I also try to be a 'craftsman', and I try to pick work where that's an option, but I find that in practice, more often than not I have to care about various 'other metrics' at the detriment of craftsmanship.

Although I suppose being skilled at managing these various metrics could in itself be considered craftsmanship. And perhaps that mindset helps a bit with not getting utterly depressed at some of the shit I'm forced to deliver...

[+] michaelg7x|8 years ago|reply
Code bloat could easily be sorted out by forcing people to read the generated assembly of their creations.
[+] reikonomusha|8 years ago|reply
This is easy and convenient in Common Lisp with the DISASSEMBLE built-in function.
[+] nnq|8 years ago|reply
Blah. You get a lot of performance "for free" by getting the overall architecture of a system right.
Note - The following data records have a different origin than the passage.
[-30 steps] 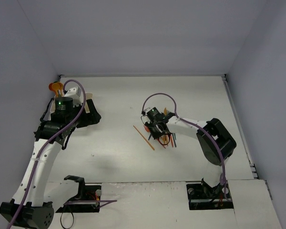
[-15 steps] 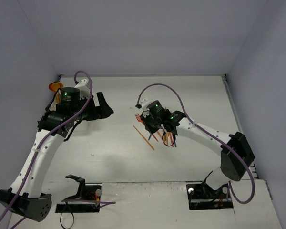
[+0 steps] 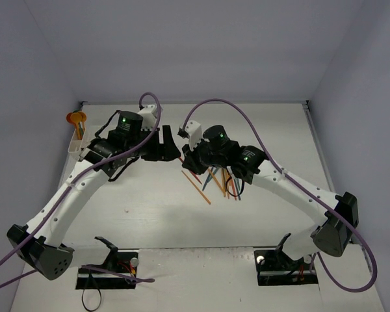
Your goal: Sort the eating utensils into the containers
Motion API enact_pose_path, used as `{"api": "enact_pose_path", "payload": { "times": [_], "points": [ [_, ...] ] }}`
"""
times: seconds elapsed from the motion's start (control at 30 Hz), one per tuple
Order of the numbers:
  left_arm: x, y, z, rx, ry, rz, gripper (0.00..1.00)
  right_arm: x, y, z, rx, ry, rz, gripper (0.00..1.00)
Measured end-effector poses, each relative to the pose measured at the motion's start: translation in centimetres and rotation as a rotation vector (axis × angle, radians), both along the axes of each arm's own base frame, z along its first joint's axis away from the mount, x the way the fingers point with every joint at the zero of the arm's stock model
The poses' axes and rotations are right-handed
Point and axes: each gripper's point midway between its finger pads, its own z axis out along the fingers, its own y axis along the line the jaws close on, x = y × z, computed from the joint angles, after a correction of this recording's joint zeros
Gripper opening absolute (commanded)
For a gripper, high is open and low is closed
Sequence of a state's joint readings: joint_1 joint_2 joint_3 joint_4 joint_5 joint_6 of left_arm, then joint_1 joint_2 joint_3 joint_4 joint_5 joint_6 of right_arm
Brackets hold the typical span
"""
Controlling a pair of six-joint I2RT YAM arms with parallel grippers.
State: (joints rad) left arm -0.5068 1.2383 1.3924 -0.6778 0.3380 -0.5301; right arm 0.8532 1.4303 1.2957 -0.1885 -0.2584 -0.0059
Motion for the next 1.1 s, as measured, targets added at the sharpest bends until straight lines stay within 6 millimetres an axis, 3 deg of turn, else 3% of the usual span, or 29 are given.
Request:
{"api": "enact_pose_path", "payload": {
  "times": [0.17,0.5,0.67,0.77,0.83,0.93,1.1],
  "points": [
    [0.3,-0.4,-0.6,0.030,-0.005,0.011,0.43,-0.5,0.2,-0.1,0.003,0.011,0.022,0.00],
    [1.9,0.0,0.0,0.028,-0.056,0.079,0.13,-0.8,0.4,-0.1,0.007,0.016,0.040,0.00],
    [1.9,-0.5,-0.8,0.017,-0.048,0.079,0.01,-0.9,0.3,-0.2,0.001,0.019,0.043,0.00],
    [1.8,-0.9,-0.9,0.015,-0.050,0.074,0.00,-1.0,0.1,-0.5,-0.012,0.027,0.043,0.12],
    [1.8,-0.9,-0.9,0.018,-0.054,0.076,0.00,-1.1,0.1,-0.5,-0.015,0.025,0.045,0.30],
    [1.9,-0.6,-0.9,0.029,-0.064,0.089,0.00,-1.0,0.1,-0.4,-0.015,0.020,0.048,0.49],
    [2.1,1.1,-1.1,0.080,-0.101,0.156,0.00,-1.0,0.0,-0.1,-0.012,0.008,0.045,0.68]
  ]
}}
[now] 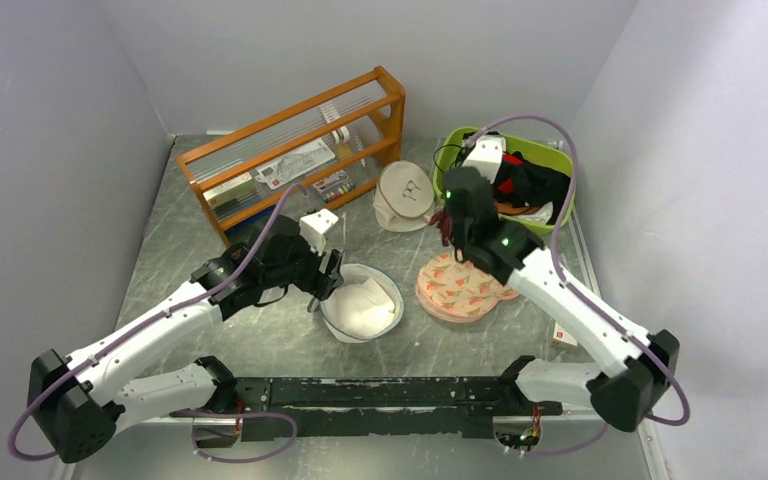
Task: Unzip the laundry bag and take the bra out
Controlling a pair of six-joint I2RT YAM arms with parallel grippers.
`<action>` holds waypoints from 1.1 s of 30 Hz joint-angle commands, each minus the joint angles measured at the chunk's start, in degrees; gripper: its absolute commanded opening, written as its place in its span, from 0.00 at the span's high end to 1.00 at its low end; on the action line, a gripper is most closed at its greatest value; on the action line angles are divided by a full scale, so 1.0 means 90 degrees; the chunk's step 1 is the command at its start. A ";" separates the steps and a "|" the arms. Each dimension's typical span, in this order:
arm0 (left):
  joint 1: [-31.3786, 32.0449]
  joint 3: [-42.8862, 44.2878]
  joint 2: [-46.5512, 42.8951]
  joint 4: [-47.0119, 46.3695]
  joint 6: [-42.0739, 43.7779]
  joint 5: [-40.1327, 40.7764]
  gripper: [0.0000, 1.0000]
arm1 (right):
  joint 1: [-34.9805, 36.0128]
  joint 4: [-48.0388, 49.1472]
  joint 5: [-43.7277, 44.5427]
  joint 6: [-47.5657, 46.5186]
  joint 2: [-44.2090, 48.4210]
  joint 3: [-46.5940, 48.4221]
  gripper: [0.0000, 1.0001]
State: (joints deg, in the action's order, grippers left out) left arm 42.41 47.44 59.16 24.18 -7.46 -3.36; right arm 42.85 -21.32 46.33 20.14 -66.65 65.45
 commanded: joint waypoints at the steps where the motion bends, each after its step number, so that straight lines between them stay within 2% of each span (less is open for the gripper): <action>1: -0.0053 0.0061 -0.0333 -0.0062 0.0072 0.0137 0.16 | -0.1150 0.0108 0.0076 -0.0422 -0.0602 0.0544 1.00; 6: -0.0058 0.0019 -0.0585 -0.0140 0.0085 0.0143 0.13 | -0.2187 0.0511 0.0159 -0.0993 -0.1576 0.1046 1.00; 10: -0.0057 -0.0007 -0.0728 -0.0153 0.0079 0.0236 0.13 | -0.2939 0.0879 -0.0426 -0.1059 -0.2535 0.1382 1.00; 15: -0.0057 -0.0036 -0.0869 -0.0186 0.0071 0.0323 0.13 | -0.3184 0.1807 -0.0620 -0.1660 -0.4178 0.1898 1.00; 18: -0.0058 -0.0038 -0.0897 -0.0178 0.0077 0.0355 0.12 | -0.3236 0.1436 -0.1142 -0.1693 -0.5453 0.2681 1.00; 20: -0.0054 -0.0036 -0.0877 -0.0173 0.0089 0.0383 0.12 | -0.3231 0.1157 -0.1482 -0.1542 -0.5913 0.3014 1.00; 24: -0.0055 -0.0027 -0.0850 -0.0155 0.0085 0.0405 0.13 | -0.3237 0.1659 -0.2008 -0.1477 -0.5944 0.2522 1.00; 27: -0.0054 -0.0037 -0.0869 -0.0176 0.0095 0.0374 0.12 | -0.3272 0.1920 -0.2185 -0.1494 -0.5743 0.2166 0.95; 33: -0.0048 -0.0037 -0.0866 -0.0167 0.0086 0.0382 0.12 | -0.3423 0.1381 -0.2792 -0.1283 -0.5385 0.2353 0.70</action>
State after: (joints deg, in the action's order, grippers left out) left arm 42.28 47.40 51.86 23.88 -7.29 -1.06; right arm 13.02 -6.68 25.89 7.14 -119.02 85.14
By starting with optimizations, you usually hit the "limit of your brainpower" very soon, like before you know enough to architect things right, so you mess up the architecture (think like "shit, we ended up with this location dependent time conversion logic in the backend instead of on the clients, so now is un-cacheable, but it's too late to refactor across multiple teams now... shit").

Just avoid building un-optimizable systems (nowadays it's harder than ever to avoid this... all the tools and services lay traps for us), and then you can safely leave the optimizations for later...

If you can't avoid building an un-optimizable system, all your clever early optimizations are worthless anyway. If you can, they can be postponed anyway.

Now, what I'd really want to read would be an article/book about avoiding the traps that lead people to get stuck with un-optimizable systems! (Though I imagine it's in general an unsolvable problem if natural evolution didn't solve it either: at some point your body accumulated enough de-optimizations that it basically stops working or being fixable/optimizable, so you die, and some of your memes and genes carry on in "rewritten forks" aka "other newly born people".)